◆ Task goal
Go through the entries below and work out how many lines include "closed". Answer with the number only.

Items from a dataset

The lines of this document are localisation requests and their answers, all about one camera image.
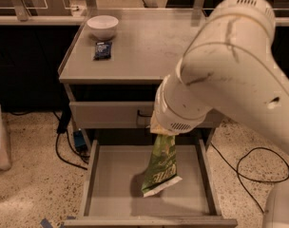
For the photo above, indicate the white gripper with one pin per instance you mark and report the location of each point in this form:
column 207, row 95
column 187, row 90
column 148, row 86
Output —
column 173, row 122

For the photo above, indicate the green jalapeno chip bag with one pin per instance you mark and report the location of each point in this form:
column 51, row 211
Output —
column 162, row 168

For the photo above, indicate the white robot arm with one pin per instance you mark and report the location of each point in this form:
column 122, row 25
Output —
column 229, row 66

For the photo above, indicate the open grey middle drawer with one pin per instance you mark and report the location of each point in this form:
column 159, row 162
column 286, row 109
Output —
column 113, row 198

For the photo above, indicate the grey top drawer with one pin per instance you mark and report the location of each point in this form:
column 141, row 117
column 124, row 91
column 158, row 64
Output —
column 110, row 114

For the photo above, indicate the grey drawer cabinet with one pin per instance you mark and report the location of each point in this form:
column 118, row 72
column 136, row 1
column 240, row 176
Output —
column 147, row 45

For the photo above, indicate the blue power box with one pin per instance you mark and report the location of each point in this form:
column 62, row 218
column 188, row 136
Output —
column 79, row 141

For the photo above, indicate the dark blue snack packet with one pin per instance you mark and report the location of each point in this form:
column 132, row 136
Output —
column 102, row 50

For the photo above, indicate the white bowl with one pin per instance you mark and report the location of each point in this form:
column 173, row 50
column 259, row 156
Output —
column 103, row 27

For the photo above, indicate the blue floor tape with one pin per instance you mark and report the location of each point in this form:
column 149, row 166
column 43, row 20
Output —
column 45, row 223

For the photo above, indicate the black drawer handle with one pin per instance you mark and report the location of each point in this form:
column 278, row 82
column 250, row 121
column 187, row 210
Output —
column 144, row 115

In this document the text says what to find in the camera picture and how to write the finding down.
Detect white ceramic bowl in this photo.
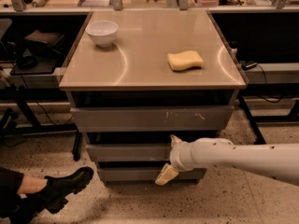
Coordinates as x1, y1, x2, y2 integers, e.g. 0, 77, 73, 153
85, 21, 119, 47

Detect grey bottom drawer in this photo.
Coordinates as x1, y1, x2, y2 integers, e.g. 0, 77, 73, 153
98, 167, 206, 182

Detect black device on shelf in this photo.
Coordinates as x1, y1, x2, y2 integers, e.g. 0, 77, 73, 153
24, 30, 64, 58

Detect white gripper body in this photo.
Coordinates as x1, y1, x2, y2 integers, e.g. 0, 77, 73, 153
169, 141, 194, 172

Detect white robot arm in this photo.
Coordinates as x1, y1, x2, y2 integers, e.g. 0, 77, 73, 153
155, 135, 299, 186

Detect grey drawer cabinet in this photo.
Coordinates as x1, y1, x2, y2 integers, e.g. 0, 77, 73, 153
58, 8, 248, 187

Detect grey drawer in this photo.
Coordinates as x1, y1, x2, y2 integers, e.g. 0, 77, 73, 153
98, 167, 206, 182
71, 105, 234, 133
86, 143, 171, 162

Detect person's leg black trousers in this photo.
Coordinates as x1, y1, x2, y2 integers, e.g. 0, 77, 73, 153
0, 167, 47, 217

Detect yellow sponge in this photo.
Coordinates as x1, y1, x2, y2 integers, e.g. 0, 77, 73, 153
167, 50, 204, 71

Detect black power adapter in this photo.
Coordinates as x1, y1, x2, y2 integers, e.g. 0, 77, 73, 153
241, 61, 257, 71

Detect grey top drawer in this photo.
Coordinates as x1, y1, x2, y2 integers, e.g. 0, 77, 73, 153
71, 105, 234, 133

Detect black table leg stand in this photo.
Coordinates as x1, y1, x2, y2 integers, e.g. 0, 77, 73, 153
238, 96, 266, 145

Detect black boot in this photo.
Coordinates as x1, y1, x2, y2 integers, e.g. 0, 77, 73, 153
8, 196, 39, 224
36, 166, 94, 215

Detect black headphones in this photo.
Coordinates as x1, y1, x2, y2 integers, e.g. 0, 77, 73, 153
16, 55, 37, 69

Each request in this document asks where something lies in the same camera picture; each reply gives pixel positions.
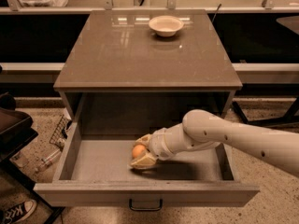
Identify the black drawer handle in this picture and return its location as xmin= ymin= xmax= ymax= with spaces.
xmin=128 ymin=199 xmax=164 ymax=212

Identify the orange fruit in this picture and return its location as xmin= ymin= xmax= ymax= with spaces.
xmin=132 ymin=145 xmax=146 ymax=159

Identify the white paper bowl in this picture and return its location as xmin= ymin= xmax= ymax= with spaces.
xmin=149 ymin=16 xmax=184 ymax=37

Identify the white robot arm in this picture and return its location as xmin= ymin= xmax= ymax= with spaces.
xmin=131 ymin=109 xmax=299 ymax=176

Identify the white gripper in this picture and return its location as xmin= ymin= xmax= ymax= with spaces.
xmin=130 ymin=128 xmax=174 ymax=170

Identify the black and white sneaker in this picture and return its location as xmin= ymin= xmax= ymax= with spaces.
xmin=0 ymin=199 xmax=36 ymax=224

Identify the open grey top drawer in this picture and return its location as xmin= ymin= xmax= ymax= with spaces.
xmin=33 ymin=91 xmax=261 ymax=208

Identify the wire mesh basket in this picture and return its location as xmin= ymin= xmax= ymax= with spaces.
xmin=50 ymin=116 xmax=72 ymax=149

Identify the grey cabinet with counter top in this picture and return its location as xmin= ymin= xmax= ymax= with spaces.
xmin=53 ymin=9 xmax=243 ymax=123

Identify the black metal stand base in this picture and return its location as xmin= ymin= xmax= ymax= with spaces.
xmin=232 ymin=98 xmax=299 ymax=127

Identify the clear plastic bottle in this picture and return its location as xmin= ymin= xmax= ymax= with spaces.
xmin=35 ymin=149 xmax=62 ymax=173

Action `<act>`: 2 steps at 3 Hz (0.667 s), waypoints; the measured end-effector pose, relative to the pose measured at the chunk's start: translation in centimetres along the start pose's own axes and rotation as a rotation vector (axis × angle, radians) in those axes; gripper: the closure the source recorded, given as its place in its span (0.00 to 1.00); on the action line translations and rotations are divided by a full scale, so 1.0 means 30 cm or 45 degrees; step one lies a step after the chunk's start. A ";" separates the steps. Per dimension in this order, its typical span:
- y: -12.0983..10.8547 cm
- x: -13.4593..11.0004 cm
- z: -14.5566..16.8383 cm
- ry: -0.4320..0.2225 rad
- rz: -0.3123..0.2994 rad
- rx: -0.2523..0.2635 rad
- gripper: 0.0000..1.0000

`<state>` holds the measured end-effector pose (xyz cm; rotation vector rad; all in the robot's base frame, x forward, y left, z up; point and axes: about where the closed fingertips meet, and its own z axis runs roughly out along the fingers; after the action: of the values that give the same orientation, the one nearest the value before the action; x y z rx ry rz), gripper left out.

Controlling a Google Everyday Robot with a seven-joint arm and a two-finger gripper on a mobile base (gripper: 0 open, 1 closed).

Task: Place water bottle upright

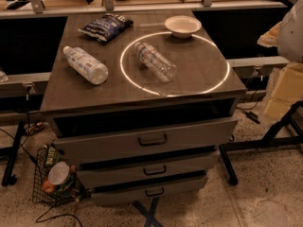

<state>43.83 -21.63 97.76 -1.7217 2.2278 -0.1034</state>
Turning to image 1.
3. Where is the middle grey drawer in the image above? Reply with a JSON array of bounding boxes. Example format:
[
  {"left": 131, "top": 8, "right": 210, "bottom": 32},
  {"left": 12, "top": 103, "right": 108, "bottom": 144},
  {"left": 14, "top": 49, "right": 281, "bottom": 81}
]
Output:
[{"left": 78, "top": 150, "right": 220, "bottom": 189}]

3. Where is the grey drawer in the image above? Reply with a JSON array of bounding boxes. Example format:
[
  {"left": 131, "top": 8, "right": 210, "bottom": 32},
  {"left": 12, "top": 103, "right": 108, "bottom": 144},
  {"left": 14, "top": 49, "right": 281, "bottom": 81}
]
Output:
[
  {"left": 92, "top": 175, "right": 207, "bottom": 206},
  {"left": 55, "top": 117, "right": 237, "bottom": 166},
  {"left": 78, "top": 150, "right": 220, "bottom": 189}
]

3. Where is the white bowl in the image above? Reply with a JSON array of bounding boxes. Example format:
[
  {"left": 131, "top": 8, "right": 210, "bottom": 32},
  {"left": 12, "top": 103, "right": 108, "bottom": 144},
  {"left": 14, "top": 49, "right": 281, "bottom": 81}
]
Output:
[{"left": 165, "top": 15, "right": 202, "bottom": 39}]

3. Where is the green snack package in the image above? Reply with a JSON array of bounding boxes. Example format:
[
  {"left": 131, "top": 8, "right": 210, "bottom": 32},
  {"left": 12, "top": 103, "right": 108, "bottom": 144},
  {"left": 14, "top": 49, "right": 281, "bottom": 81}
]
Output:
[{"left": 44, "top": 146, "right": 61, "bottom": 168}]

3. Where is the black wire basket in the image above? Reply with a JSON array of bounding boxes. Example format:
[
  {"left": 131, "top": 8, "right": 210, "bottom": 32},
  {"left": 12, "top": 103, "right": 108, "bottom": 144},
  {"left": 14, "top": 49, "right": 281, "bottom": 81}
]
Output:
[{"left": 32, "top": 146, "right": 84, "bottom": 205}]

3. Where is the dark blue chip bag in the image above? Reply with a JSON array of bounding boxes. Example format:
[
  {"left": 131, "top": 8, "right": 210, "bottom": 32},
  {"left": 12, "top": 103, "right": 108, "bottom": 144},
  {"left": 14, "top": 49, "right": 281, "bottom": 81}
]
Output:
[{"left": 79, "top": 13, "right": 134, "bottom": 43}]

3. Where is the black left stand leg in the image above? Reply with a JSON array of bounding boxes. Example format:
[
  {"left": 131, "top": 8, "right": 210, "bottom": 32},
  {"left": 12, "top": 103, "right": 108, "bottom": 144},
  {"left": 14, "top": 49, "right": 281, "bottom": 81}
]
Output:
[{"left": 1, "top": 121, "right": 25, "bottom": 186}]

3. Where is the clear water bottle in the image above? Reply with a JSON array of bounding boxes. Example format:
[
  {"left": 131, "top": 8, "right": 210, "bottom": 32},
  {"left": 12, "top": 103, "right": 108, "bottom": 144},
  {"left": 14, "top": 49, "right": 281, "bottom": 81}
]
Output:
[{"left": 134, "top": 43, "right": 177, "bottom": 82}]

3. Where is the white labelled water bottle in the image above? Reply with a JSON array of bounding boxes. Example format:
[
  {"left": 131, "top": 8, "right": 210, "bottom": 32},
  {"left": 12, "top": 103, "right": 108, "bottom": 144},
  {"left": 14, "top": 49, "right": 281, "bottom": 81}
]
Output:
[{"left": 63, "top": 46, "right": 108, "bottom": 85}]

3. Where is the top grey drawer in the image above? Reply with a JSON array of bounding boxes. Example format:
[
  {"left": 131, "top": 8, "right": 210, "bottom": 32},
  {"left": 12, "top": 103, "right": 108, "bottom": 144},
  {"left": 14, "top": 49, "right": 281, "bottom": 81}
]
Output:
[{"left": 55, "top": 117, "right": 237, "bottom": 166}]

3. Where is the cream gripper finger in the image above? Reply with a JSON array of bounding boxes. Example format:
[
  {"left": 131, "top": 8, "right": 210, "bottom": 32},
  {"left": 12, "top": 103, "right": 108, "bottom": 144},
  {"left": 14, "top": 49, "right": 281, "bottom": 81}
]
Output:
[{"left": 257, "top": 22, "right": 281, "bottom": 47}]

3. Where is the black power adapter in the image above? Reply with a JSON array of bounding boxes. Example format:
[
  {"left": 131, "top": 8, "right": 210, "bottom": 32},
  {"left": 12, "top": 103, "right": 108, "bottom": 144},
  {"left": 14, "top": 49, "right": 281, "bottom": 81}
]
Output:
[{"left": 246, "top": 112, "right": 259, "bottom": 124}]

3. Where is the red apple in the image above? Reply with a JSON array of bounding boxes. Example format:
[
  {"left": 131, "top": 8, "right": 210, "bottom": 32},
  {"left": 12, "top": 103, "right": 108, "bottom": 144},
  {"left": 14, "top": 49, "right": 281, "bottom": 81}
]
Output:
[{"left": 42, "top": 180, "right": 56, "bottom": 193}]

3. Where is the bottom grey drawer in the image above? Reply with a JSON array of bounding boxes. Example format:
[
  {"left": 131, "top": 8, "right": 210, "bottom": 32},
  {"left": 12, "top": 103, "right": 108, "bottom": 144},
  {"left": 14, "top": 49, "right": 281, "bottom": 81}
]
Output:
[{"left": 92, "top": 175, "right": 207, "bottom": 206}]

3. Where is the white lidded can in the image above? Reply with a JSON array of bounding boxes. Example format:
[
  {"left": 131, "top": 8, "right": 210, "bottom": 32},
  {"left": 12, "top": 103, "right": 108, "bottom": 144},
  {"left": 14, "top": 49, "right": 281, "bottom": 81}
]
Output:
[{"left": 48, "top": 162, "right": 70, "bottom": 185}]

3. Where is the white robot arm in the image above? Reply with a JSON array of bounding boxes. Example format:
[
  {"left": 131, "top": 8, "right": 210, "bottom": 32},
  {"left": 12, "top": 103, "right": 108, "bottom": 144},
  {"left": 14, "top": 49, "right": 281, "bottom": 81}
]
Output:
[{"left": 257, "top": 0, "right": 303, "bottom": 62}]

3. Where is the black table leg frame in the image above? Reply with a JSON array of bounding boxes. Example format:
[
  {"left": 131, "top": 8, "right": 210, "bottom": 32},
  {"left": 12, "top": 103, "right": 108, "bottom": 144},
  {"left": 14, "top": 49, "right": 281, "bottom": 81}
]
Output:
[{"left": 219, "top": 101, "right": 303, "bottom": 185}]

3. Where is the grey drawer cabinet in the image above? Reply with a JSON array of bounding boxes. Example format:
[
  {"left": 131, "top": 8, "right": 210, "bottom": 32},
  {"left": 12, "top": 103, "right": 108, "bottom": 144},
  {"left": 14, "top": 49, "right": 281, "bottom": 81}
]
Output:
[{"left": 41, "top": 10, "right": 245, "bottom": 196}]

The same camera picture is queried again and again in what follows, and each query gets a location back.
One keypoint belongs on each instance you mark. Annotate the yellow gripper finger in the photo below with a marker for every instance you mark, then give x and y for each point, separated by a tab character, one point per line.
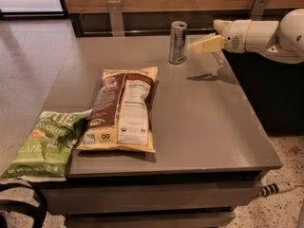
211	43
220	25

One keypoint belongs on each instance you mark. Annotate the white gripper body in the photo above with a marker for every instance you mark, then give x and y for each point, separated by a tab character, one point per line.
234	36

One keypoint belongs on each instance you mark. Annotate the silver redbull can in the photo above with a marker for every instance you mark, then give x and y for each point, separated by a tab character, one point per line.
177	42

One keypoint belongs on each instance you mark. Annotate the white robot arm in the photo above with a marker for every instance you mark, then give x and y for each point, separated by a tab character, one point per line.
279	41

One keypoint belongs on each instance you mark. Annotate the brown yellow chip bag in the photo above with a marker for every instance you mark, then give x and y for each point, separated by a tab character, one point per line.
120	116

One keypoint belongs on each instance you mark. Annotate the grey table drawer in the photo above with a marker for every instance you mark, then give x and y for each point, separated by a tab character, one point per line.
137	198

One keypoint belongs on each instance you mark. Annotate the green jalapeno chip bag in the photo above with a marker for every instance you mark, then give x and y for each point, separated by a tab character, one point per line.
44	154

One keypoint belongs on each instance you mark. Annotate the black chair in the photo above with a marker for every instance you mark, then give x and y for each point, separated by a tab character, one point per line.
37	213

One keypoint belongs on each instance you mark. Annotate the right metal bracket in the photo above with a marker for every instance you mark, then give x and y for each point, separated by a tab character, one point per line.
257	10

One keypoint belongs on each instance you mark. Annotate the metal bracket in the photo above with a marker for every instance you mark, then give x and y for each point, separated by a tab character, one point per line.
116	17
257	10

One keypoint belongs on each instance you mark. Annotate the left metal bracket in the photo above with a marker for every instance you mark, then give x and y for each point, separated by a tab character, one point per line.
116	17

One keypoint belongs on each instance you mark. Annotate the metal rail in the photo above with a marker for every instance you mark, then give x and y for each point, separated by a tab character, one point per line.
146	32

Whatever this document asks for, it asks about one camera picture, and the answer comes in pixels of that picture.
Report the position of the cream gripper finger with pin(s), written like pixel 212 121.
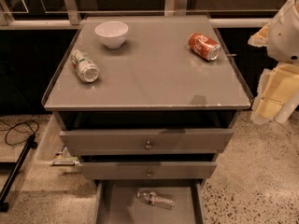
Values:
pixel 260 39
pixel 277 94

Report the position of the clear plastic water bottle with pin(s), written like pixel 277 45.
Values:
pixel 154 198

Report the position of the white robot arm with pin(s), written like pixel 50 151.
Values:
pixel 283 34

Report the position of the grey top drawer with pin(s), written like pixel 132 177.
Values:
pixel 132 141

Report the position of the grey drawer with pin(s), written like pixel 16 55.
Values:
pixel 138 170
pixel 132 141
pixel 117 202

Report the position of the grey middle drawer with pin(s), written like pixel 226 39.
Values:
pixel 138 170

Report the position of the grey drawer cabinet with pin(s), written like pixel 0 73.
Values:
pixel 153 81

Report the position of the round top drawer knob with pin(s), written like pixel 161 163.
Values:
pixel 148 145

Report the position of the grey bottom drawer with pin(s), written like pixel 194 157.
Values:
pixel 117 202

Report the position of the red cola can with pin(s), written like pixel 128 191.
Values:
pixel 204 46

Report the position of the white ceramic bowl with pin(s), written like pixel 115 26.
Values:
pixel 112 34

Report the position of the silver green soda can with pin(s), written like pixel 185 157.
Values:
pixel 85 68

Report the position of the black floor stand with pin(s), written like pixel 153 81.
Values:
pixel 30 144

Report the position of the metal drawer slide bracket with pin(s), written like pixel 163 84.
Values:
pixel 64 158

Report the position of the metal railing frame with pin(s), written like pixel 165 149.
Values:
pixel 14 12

◆ Your response
2